Icon Re: For the energy interested
D
Dave Tahija (view)

Interesting idea,the fundamental electrochemistry is sound. I always tend to slide toward the door when somebody is getting the word out about their great process but then pulls the old "Can't tell you any details because of (pick one: the patent, the lawyers, the confidentiality agreement etc. etc.)." Nine times out of ten it's the prelude to a snake-oil pitch. I'll give this one the benefit of the doubt, though.

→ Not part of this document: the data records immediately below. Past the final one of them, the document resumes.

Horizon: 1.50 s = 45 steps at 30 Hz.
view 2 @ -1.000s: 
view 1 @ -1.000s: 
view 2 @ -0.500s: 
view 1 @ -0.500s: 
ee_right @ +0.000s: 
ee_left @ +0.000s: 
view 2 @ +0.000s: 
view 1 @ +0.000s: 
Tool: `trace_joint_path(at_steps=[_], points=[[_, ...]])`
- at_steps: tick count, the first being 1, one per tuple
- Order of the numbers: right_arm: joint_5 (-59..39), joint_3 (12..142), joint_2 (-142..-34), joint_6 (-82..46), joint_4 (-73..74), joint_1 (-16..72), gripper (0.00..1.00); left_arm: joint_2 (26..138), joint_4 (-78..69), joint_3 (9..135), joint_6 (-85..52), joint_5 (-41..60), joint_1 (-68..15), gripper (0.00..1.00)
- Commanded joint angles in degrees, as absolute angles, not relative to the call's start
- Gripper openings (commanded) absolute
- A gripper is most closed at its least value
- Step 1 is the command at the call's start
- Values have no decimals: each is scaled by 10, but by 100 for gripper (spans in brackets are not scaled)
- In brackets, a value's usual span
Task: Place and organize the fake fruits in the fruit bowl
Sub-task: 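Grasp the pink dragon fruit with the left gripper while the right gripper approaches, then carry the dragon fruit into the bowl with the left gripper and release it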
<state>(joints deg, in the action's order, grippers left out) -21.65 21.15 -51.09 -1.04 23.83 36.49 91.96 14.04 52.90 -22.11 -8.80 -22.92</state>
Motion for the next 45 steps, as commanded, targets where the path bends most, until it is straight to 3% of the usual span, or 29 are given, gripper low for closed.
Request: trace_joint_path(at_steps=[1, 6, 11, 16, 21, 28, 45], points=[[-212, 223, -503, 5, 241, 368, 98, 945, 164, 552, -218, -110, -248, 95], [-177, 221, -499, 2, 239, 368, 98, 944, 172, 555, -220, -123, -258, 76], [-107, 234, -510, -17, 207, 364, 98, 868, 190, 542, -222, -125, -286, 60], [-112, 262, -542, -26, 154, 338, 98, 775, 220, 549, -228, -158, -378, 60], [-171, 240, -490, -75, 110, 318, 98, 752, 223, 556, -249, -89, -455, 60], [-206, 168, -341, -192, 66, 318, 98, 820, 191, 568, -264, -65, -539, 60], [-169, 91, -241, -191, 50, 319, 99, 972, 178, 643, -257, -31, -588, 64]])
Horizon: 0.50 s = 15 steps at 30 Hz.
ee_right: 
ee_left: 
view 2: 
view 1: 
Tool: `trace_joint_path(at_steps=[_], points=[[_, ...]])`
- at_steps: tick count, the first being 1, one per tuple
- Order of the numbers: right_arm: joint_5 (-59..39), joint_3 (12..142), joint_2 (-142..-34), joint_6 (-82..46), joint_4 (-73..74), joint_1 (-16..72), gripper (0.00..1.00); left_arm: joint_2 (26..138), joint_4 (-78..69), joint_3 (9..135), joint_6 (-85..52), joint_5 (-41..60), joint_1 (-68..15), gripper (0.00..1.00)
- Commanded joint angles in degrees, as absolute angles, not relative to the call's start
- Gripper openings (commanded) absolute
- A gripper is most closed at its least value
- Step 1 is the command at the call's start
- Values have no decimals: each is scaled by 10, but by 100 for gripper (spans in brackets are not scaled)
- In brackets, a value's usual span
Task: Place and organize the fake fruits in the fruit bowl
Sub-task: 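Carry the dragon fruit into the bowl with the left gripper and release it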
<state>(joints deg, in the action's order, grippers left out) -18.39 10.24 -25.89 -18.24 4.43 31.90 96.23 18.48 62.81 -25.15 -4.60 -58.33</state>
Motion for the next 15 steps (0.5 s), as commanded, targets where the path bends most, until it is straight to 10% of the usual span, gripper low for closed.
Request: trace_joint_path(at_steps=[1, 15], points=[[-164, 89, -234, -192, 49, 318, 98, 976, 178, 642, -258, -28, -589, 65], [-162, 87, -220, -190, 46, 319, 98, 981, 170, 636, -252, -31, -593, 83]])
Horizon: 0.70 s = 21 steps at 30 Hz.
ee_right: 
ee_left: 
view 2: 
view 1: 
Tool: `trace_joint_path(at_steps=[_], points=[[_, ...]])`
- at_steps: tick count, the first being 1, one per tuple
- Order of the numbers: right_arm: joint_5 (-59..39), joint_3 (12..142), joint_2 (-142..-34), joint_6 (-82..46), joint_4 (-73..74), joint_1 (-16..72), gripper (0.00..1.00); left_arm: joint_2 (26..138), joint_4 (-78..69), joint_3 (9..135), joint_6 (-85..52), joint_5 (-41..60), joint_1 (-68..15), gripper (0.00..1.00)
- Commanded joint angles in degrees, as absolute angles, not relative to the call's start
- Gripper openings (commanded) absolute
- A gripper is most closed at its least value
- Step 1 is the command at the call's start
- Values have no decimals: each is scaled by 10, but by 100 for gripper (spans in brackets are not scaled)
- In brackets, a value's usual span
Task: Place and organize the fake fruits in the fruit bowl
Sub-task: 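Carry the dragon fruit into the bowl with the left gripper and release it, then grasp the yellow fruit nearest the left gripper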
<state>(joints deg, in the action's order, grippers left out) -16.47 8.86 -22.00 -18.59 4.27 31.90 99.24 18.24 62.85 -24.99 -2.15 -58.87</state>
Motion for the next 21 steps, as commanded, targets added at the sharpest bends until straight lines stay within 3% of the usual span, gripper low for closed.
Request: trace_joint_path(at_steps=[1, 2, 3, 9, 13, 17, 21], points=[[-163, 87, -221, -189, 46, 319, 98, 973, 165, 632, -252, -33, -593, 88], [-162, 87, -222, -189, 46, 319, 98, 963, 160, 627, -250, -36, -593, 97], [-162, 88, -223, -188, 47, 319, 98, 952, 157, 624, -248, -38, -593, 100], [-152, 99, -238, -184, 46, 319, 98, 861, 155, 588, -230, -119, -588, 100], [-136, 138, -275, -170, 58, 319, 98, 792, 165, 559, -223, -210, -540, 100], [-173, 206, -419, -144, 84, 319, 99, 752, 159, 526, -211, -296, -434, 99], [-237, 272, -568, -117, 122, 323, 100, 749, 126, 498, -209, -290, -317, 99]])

The biggest problem I see with this is the scale needed. Molten metals at 700C are going to take a lot of containment, including a bunch of engineers and technicians that know what they're doing. Small scale won't be practical. They mention an aluminum plant in the piece and that sounds about right for size. Capital cost of several hundred millions to single-digit billions. Solar's not going to feed this thing, it needs DC input and output and the line losses between the solar farms and the storage plant (for pure DC) or conversion losses (for AC transmission plus rectifiers) will destroy the profitability of the thing. Ditto for wind. We're talking many (as in hundreds of) square miles devoted to this thing for solar cells or wind turbines; it's that big.

Maybe there's a niche use. Bay-of-Fundy-size tidal might work. Something like that for a power source. You could use it for supplying peak loads, at peak load prices, which would help a lot with the economics. These are never going to be common but they'd be way cool for people like me who like aluminum refineries and smelters and stuff like that. Can't see how it does much to solve our energy problem but every bit helps.